Alcuni commenti al mio ultimo post meritano qualche approfondimento,in particolare con riferimento passaggio conclusivo “se vogliamo che il motore del paese si rimetta in moto occorre operare le riparazioni necessarie ”.
Sintesi in una domanda veloce: come si rimette in moto il motore del paese?
Risposa veloce: semplificando e liberando i cittadini dalle ingerenze indebite che al momento limitano la loro autonomia.
La mia tesi è pertanto che l’economia italiana non abbia semplicemente bisogno di una qualche “spinta” per ripartire; ma che piuttosto vi siano piuttosto problemi strutturali impediscono al sistema di funzionare correttamente.
Semplificare vuol dire innanzitutto eliminare passaggi burocratici inutili: secondo il Global Competitiveness Report 2013-2014 tra i fattori che ostacolano la possibilità di fare impresa dopo la pressione fiscale e la possibilità di accesso al credito, spicca con il 17% di risposte tra gli intervistati, l’inefficienza della pubblica amministrazione. Il tempo e le risorse impiegate in adempimenti non necessari, non solo sono sottratti ad attività che potrebbero essere più utili e contribuire alla crescita e al benessere del paese, ma incidono anche sulle valutazioni di convenienza delle decisioni di investimento.
Sono poi numerose le ingerenze indebite nei rapporti economici tra adulti consenzienti: ad esempio, se Matteo vuole assumere Riccardo, che vuole essere assunto da Matteo, occorre intervenire su quelle regole che oggi impediscono all’accordo tra le parti di tradursi in un contratto di lavoro e spinge, spesso, il secondo ad emigrare e il primo a chiudere bottega. Per inciso, non sto parlando di legalizzare la schiavitù o i licenziamenti discriminatori o ridurre la sicurezza sul posto di lavoro. L’idea è che nei limiti delle regole generali a tutela della salute individuale e dei diritti inalienabili, quanto, dove, come e per quanto si lavora lo decidono in modo più opportuno le due parti in causa rispetto a un sistema che impone ai consulenti informatici il contratto collettivo dei metalmeccanici.
Senza nascondersi dietro un dito, restituire ai cittadini l’autonomia che gli compete, vuol dire ridimensionare l’intermediazione dello stato che sottrae ai cittadini più di metà di quel che guadagnano per finanziare servizi scadenti, ma anche per sussidiare attività imprenditoriali (dalla Rai alle Ferrovie passando per la galassia delle imprese a vario titolo controllate o influenzate dal potere politico) che poco o nessun valore aggiunto danno ai cittadini e servono solo a manutenere gli interessi di una minoranza di soggetti a metà strada tra i mandarini e gli oligarchi.
Ma è sufficiente allentare le briglie?

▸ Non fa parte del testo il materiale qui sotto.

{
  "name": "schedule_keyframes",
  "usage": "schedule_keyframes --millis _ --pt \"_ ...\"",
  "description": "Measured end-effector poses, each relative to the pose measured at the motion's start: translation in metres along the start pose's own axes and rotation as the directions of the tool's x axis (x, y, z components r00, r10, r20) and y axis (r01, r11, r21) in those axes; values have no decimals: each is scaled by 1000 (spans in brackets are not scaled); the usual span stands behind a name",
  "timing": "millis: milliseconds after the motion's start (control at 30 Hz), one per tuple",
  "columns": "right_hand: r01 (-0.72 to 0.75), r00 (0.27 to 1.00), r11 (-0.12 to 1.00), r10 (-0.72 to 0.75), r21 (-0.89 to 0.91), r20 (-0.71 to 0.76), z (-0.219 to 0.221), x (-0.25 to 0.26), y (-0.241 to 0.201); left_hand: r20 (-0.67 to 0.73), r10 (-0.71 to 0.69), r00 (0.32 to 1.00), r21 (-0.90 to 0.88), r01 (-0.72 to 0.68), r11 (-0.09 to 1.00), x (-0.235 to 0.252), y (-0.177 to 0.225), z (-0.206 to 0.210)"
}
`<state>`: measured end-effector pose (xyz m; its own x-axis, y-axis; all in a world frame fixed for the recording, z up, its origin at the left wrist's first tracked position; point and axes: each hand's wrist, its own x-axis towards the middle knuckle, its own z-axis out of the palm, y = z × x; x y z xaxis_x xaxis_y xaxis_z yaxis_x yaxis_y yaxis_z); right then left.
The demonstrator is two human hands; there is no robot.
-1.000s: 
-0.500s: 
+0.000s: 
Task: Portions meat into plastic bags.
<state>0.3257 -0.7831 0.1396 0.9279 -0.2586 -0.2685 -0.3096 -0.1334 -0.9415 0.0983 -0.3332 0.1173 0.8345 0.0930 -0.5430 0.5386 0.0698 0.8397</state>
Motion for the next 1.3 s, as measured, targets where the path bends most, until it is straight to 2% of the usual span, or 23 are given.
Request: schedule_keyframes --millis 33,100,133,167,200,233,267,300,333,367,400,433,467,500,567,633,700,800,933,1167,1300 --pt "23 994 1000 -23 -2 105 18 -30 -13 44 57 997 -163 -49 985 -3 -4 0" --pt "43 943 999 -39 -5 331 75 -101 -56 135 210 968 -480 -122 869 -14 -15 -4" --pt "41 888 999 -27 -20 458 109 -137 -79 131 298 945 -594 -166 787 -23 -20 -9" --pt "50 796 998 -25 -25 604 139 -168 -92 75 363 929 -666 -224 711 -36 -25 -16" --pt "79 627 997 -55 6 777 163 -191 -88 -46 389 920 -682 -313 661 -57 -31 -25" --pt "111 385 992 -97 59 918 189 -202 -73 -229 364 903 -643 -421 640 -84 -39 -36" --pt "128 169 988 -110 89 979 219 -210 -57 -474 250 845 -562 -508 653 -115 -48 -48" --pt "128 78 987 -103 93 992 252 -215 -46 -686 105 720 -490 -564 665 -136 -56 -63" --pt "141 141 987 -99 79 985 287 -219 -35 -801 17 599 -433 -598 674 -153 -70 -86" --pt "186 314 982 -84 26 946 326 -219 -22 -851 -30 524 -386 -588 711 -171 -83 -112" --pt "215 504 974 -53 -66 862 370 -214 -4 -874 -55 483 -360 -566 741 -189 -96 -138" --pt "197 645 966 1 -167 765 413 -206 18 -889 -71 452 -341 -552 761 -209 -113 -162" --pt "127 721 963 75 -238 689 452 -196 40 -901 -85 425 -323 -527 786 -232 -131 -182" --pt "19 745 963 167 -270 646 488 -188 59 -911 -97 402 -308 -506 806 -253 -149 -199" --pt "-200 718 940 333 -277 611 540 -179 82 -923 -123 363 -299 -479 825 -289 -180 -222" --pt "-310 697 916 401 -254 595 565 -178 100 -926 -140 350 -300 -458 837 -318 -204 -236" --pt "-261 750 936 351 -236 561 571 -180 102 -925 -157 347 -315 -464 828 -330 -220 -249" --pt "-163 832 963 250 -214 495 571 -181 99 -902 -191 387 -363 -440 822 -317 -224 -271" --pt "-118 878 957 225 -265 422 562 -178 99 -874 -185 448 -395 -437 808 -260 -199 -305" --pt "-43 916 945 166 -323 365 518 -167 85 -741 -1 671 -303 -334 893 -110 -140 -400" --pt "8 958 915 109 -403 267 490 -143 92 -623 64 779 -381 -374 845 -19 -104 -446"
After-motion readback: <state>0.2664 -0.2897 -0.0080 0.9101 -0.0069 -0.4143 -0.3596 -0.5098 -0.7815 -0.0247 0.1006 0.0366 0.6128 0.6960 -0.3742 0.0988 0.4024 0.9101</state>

Senza neanche un “aiutino” di sussidio pubblico o incentivo? Si lo è, perché, ad esempio, se diventa più semplice e meno costoso dare in affitto un immobile (e rientrarne in possesso all’occorrenza) milioni di persone potrebbero avere l’opportunità di concludere contratti più vantaggiosi, risparmiare da un lato grazie alla maggiore offerta e guadagnare dall’altro mettendo a reddito quel che prima conveniva tenere sfitto.
Se diventa più semplice e meno costoso fare impresa, una parte di quelli che aprono o si trasferiscono all’estero deciderà di investire in Italia assumendo creando occupazione e ricchezza. Piaccia o meno a chi teorizza il taglio graduale del ramo su cui siamo seduti solo se il settore privato è sano e vitale può mantenere con le proprie imposte le istituzioni pubbliche che consideriamo conquiste di civiltà: l’alternativa è un spirale negativa di decrescita e regressione sociale.
Tirando le somme il motore si aggiusta:
eliminando le regole dannose e inutili che oggi impediscono di lavora e fare impresa a chi ha voglia di costruire qualcosa nel nostro paese ed è quindi costretto a trasferirsi altrove
modificando i meccanismi burocratici perversi che disincentivano le attività produttive e incoraggiano il parassitismo e la distruzione di valore
imponendo allo stato di fare
un passo indietro nelle attività che non gli competono e dove distrugge valore per la collettività distorcendo i meccanismi di mercato
un passo avanti in quelle infrastrutture essenziali (tempi della giustizia, adempimento dei contratti, raccolta delle imposte etc) che facilitano la vita e il lavoro dei cittadini
Riassumendo, un’economia libera, che non è appesantita da regole e istituzioni concepite ad uso e consumo di pochi privilegiati o da meccanismi evidentemente disfunzionali (come tassare a sangue i poveri per dare beni di lusso sottocosto ai ricchi come avviene con l’università) cresce anche da sola, e può permettersi di redistribuire le risorse in favore dei più svantaggiati, mentre le chiacchiere storicamente infondate di certi pifferai hanno a che fare più con la causa che non con la soluzione dei problemi del paese.